[Data items]
++++++++
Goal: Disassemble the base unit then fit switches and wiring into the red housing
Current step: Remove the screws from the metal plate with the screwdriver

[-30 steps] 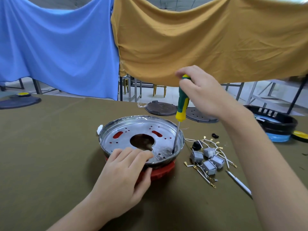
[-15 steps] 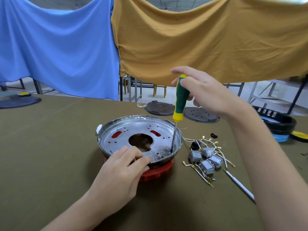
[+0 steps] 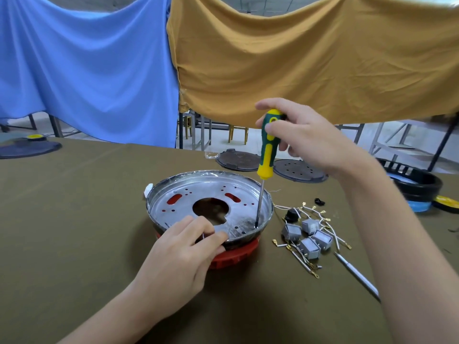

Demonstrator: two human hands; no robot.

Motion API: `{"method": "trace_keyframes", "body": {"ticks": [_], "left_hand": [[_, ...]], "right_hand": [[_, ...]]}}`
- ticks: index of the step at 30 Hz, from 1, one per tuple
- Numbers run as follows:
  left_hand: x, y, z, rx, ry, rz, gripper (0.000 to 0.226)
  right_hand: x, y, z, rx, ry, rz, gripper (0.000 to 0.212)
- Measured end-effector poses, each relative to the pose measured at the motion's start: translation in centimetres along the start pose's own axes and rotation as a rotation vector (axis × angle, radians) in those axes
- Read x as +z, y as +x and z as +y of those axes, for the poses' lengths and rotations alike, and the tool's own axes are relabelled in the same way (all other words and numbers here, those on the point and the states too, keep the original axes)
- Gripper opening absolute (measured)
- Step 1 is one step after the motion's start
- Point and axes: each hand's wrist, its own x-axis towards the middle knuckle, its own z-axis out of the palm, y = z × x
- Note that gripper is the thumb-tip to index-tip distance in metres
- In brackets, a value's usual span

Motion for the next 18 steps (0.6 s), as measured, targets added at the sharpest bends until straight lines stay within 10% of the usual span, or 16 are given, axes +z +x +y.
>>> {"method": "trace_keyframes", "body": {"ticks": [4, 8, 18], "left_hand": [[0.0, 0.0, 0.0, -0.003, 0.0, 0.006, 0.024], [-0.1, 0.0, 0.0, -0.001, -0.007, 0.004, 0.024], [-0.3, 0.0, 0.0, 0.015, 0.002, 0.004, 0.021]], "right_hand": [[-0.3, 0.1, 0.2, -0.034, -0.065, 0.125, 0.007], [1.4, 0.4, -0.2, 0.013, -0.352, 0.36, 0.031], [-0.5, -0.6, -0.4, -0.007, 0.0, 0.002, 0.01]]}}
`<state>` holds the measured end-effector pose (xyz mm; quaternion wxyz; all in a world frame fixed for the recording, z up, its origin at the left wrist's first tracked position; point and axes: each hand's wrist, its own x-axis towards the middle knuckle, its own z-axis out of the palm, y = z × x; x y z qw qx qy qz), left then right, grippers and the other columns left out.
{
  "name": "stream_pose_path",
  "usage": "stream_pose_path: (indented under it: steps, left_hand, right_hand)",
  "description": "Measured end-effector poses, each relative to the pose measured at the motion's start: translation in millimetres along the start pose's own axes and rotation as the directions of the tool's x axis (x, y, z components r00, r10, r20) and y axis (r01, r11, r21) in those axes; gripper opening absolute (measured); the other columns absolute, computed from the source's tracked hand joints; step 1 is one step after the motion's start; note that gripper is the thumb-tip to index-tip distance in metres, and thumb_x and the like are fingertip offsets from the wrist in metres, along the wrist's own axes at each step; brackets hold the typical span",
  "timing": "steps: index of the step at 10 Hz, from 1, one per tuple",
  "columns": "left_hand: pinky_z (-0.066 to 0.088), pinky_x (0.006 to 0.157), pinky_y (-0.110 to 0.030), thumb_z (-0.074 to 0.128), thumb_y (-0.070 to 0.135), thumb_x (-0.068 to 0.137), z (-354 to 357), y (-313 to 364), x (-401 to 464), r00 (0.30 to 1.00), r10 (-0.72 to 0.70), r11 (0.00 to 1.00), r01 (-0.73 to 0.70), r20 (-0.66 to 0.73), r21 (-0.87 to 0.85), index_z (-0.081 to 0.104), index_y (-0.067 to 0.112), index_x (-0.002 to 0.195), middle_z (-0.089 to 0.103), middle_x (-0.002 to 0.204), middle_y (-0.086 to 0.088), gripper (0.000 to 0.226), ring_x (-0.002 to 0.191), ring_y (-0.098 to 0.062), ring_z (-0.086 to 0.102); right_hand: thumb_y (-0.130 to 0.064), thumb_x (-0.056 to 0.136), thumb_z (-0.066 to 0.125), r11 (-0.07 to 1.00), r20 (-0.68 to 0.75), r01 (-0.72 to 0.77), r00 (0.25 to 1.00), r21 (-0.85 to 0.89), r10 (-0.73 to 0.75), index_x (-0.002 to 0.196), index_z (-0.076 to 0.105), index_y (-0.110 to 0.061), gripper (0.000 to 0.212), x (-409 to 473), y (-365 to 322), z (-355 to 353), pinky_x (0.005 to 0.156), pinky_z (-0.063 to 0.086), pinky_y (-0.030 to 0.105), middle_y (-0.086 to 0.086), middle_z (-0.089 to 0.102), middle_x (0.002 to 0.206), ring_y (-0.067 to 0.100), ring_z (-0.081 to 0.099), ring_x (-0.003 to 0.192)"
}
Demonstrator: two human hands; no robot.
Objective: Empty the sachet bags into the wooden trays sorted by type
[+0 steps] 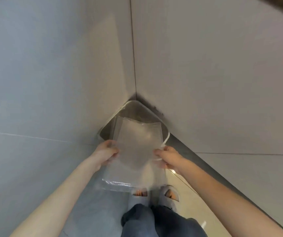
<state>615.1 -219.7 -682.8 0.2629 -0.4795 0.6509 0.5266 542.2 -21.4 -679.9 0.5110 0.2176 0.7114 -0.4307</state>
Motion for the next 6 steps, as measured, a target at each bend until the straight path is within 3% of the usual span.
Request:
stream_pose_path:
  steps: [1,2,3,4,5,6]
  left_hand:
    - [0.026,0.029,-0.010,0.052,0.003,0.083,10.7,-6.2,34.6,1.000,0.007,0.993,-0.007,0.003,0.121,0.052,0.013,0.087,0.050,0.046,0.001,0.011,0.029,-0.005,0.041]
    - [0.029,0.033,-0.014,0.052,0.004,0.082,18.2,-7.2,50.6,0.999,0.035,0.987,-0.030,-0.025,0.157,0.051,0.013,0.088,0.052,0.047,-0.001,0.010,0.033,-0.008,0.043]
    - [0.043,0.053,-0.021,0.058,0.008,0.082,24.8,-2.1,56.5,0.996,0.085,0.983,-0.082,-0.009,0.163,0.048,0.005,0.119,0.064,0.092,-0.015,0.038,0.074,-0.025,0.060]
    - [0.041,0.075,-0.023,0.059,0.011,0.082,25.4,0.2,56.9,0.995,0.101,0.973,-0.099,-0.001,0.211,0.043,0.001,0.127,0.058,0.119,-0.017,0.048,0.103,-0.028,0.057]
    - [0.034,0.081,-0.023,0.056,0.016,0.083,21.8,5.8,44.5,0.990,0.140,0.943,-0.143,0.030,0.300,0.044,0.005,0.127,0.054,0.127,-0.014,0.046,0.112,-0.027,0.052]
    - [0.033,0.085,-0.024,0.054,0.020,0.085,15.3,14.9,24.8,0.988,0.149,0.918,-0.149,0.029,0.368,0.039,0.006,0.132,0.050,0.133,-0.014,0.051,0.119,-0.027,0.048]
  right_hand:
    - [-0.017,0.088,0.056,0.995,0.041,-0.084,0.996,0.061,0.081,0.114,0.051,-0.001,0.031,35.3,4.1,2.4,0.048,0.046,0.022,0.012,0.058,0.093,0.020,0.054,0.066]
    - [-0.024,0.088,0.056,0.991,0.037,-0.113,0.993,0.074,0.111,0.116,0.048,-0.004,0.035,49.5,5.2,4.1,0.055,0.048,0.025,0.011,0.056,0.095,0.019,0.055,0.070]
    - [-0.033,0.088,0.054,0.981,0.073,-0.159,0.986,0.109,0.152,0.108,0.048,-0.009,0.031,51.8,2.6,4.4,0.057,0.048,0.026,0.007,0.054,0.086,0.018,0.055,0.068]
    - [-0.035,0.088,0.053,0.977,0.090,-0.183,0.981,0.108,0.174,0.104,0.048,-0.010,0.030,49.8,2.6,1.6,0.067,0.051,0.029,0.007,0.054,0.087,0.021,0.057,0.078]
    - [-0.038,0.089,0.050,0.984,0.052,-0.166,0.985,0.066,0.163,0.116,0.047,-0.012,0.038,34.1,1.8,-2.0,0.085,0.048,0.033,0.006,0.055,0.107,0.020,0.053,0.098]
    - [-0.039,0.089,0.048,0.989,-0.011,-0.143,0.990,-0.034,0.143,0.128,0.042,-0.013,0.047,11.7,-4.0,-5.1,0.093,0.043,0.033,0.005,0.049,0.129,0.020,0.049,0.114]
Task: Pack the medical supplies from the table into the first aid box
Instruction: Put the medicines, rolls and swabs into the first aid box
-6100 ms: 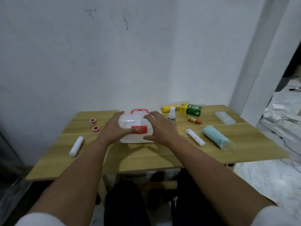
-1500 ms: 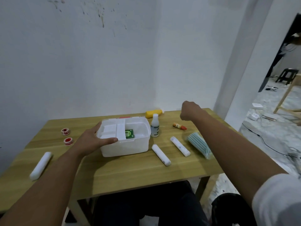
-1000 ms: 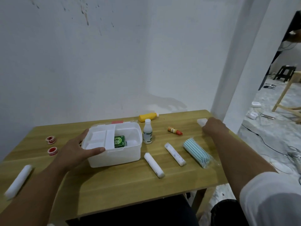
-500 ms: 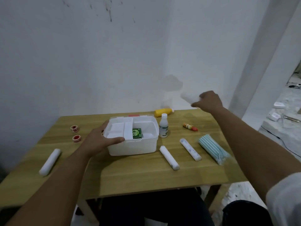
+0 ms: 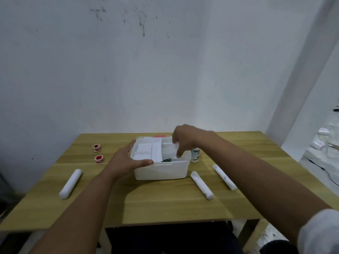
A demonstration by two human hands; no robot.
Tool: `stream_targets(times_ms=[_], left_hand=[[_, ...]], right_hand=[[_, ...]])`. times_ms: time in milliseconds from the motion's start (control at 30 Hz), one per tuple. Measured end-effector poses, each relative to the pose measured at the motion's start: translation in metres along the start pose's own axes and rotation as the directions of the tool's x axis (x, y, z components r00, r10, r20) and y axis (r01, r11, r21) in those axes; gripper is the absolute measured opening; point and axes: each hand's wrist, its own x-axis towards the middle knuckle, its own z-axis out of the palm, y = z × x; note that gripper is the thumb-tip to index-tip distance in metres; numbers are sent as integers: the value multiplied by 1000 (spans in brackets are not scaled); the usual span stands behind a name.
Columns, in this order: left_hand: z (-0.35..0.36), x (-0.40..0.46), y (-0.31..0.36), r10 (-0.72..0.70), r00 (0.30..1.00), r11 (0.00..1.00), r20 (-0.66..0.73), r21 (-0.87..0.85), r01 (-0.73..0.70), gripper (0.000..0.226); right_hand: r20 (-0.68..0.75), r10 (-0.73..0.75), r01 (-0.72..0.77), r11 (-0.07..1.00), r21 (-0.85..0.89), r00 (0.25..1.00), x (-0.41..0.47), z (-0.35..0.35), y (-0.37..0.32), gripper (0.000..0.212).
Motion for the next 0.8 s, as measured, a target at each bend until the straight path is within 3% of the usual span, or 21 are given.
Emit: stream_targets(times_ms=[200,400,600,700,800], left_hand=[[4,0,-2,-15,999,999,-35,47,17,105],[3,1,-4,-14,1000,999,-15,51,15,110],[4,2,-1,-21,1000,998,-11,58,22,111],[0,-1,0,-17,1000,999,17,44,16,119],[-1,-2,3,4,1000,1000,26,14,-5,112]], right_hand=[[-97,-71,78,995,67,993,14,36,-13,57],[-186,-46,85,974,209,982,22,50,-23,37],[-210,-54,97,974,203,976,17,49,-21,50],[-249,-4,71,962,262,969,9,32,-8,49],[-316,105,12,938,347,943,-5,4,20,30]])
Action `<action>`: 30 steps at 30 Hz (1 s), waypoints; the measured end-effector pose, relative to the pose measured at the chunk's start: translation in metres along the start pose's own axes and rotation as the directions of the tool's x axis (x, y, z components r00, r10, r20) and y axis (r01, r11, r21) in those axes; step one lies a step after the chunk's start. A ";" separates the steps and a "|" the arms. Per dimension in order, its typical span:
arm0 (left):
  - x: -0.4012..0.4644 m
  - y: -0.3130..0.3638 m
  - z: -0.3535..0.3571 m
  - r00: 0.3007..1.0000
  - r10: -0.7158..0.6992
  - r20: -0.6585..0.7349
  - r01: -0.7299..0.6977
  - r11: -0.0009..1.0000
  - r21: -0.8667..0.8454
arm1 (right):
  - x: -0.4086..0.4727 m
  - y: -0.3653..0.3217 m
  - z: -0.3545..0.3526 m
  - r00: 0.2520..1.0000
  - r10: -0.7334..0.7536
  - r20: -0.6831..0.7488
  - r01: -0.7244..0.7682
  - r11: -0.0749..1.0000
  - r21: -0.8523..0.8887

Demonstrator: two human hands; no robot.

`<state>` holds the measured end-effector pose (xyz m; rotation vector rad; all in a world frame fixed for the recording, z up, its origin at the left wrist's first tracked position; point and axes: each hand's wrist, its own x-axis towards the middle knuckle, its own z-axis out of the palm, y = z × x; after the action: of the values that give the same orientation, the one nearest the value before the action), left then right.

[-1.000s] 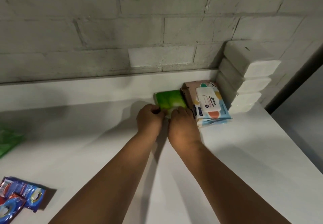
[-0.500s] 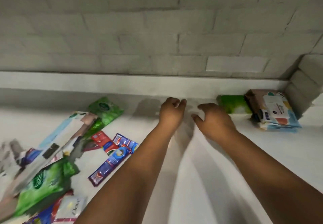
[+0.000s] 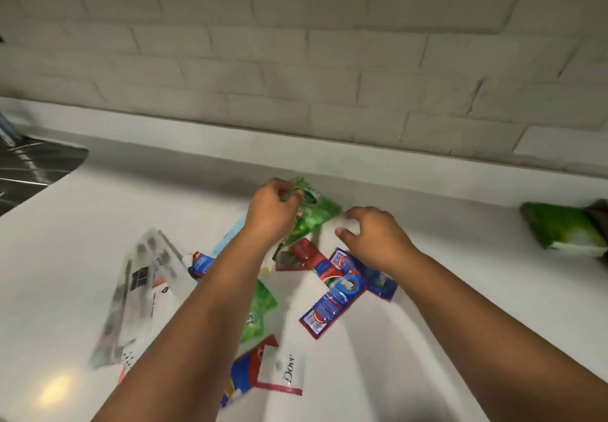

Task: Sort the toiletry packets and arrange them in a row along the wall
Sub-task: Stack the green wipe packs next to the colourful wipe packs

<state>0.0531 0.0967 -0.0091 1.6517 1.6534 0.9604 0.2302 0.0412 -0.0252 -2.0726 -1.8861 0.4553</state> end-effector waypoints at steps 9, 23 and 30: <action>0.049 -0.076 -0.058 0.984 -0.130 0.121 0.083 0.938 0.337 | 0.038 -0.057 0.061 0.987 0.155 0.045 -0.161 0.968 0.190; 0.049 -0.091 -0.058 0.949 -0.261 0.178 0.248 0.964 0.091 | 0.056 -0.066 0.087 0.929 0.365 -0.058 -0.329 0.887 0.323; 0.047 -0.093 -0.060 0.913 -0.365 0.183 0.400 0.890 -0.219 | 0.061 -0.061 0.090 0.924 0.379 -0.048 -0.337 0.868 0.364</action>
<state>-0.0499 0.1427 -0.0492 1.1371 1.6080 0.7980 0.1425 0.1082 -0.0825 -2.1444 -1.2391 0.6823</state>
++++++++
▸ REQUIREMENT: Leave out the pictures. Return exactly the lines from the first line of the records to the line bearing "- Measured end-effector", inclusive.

▸ OUTPUT OF THE TASK:
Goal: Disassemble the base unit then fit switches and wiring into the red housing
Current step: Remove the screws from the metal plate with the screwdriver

[-30 steps] 
[-15 steps] 
[+0 steps] 

Demonstrator: two human hands; no robot.

Motion API: `{"method": "trace_keyframes", "body": {"ticks": [_], "left_hand": [[_, ...]], "right_hand": [[_, ...]]}}`
- ticks: index of the step at 30 Hz, from 1, one per tuple
- Numbers run as follows:
  left_hand: x, y, z, rx, ry, rz, gripper (0.000 to 0.226)
  right_hand: x, y, z, rx, ry, rz, gripper (0.000 to 0.212)
- Measured end-effector poses, each relative to the pose measured at the motion's start: translation in centimetres along the start pose's own axes and rotation as a rotation vector (axis × angle, radians) in those axes

The exercise has been fully completed.